**Task goal:** Only the lines below from the one that contains "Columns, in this" through the one that contains "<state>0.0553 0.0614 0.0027" should appear in your answer, exact and without pictures.

**Available data:**
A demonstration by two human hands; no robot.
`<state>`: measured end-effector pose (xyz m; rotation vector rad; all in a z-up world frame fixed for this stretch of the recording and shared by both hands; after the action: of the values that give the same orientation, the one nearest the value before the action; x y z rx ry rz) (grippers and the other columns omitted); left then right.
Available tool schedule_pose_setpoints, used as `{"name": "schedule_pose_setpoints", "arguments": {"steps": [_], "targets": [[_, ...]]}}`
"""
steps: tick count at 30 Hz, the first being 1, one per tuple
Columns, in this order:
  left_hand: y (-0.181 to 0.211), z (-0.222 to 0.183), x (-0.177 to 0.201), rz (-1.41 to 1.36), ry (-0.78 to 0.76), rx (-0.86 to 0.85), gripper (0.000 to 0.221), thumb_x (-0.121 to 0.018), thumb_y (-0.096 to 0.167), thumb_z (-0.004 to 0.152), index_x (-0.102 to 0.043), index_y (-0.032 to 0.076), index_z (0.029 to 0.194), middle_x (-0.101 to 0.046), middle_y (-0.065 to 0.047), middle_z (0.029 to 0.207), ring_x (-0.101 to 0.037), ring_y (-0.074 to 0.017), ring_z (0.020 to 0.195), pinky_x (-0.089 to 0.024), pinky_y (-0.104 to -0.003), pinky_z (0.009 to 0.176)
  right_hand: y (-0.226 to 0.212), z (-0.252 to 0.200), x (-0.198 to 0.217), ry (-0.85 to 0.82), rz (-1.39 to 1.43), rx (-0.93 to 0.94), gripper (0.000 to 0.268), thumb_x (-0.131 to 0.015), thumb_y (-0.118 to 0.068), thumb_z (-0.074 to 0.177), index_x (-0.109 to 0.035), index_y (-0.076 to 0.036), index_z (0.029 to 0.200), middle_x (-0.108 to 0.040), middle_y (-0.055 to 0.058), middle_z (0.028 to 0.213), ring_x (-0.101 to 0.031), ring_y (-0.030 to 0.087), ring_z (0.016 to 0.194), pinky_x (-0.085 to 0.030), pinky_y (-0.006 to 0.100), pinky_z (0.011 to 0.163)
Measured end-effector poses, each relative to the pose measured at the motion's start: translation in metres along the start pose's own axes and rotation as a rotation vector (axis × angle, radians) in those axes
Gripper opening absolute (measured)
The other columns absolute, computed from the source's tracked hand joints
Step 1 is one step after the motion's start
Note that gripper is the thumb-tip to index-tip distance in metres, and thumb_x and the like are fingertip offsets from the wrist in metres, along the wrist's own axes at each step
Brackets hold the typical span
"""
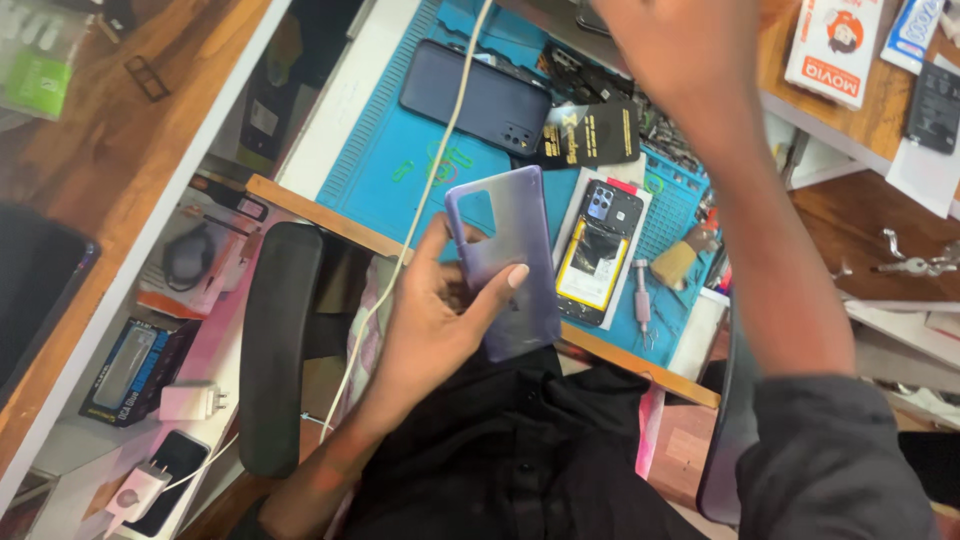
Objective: The person uses a screwdriver to remove screws from a disassembled smartphone. They then use a soldering iron to apply heat to the back of a phone case, likely to remove adhesive or a component.
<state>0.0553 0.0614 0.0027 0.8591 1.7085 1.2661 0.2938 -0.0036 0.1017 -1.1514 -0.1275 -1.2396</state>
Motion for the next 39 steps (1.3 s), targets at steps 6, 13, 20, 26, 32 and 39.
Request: {"name": "schedule_pose_setpoints", "arguments": {"steps": [6,13,20,26,32,39], "targets": [[0.027,-0.001,0.006,-0.038,0.049,-0.156,0.024,-0.073,0.006,0.095,-0.057,0.001,0.111,-0.075,-0.010,0.097,-0.069,-0.0073,0.084,-0.055,-0.019,0.072,0.020,-0.107,0.073,0.178,0.000,-0.494,0.023,-0.070,-0.019,0.104,-0.070,-0.001,0.117,-0.072,0.003,0.101,-0.069,0.008,0.077,-0.047,0.019,0.055],[0.000,0.005,-0.027,-0.721,-0.207,0.016,0.042,-0.044,0.042,0.118,-0.051,0.002,0.105,-0.045,0.005,0.063,-0.040,-0.0028,0.045,-0.035,-0.017,0.040,0.059,-0.228,0.066,0.288,0.107,-0.712,0.019,-0.070,-0.016,0.105,-0.074,0.000,0.115,-0.074,0.006,0.092,-0.066,0.007,0.072,-0.047,0.019,0.056],[-0.023,-0.004,-0.074,-0.972,-0.558,0.080,0.060,-0.040,0.061,0.104,-0.046,0.004,0.121,-0.042,-0.004,0.070,-0.035,-0.0085,0.047,-0.029,-0.021,0.043,0.050,-0.264,0.073,0.372,-0.009,-0.800,0.021,-0.072,-0.020,0.106,-0.076,-0.001,0.114,-0.073,0.006,0.084,-0.066,0.007,0.071,-0.049,0.020,0.058],[-0.029,-0.054,-0.133,-0.806,-0.913,0.265,0.085,-0.070,0.025,0.083,-0.027,0.009,0.154,-0.050,-0.006,0.112,-0.041,-0.0093,0.063,-0.035,-0.024,0.056,0.026,-0.235,0.042,0.278,-0.037,-0.689,0.024,-0.074,-0.021,0.102,-0.077,0.000,0.112,-0.074,0.006,0.085,-0.068,0.009,0.077,-0.053,0.024,0.065],[-0.036,-0.065,-0.150,-1.103,-0.897,0.464,0.087,-0.061,0.022,0.096,-0.020,-0.006,0.167,-0.058,-0.016,0.105,-0.059,-0.0186,0.086,-0.049,-0.028,0.083,0.002,-0.184,0.014,0.126,-0.163,-0.433,0.020,-0.072,-0.017,0.100,-0.076,-0.004,0.115,-0.073,0.011,0.102,-0.071,0.018,0.087,-0.056,0.032,0.073],[-0.046,-0.048,-0.118,-0.613,-0.773,0.293,0.071,-0.046,0.040,0.111,-0.038,-0.009,0.160,-0.068,-0.019,0.112,-0.071,-0.0253,0.097,-0.058,-0.034,0.089,0.002,-0.137,0.004,0.159,-0.152,-0.237,0.019,-0.073,-0.015,0.103,-0.075,0.002,0.111,-0.075,0.012,0.098,-0.073,0.019,0.087,-0.056,0.031,0.078]]}}
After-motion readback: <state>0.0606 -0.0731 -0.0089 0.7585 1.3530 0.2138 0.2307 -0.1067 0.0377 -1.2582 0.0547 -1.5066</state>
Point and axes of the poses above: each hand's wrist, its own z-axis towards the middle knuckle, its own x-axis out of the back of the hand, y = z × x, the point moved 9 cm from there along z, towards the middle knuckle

**Task solution:**
Columns, in this order:
  left_hand: y (-0.181 to 0.211), z (-0.222 to 0.183), x (-0.177 to 0.201), rz (-1.41 to 1.36), ry (-0.78 to 0.76), rx (-0.86 to 0.85), gripper (0.000 to 0.221), thumb_x (-0.121 to 0.018), thumb_y (-0.096 to 0.167), thumb_z (-0.004 to 0.152), index_x (-0.102 to 0.043), index_y (-0.032 to 0.076), index_z (0.029 to 0.194), middle_x (-0.101 to 0.046), middle_y (-0.065 to 0.047), middle_z (0.029 to 0.207), ring_x (-0.101 to 0.037), ring_y (-0.074 to 0.017), ring_z (0.020 to 0.195), pinky_x (-0.089 to 0.024), pinky_y (-0.104 to -0.003), pinky_z (0.009 to 0.176)
  right_hand: y (-0.226 to 0.212), z (-0.252 to 0.200), x (-0.198 to 0.217), ry (-0.85 to 0.82), rz (-1.39 to 1.43), rx (-0.93 to 0.94), gripper (0.000 to 0.268), thumb_x (-0.131 to 0.015), thumb_y (-0.118 to 0.068), thumb_z (-0.074 to 0.177), index_x (-0.109 to 0.035), index_y (-0.076 to 0.036), index_z (0.029 to 0.200), middle_x (-0.108 to 0.040), middle_y (-0.055 to 0.058), middle_z (0.028 to 0.213), ring_x (-0.101 to 0.031), ring_y (-0.030 to 0.087), ring_z (0.016 to 0.194), pinky_x (-0.085 to 0.030), pinky_y (-0.006 to 0.100), pinky_z (0.011 to 0.163)
Measured end-effector poses, each relative to the pose measured at the motion's start: translation in metres along the start pose's own axes and rotation as a rotation vector (axis × angle, radians) in those axes
Gripper opening absolute (measured)
The other columns absolute, computed from the source's tracked hand joints
Step 1 is one step after the motion's start
Note that gripper is the thumb-tip to index-tip distance in metres, and thumb_x and the like are fingertip offsets from the wrist in metres, along the wrist's own axes at each step
Brackets hold the typical span
"""
Objective: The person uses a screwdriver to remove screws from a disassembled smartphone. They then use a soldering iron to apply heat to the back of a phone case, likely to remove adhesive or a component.
<state>0.0553 0.0614 0.0027 0.8591 1.7085 1.2661 0.2938 -0.0036 0.1017 -1.1514 -0.1275 -1.2396</state>

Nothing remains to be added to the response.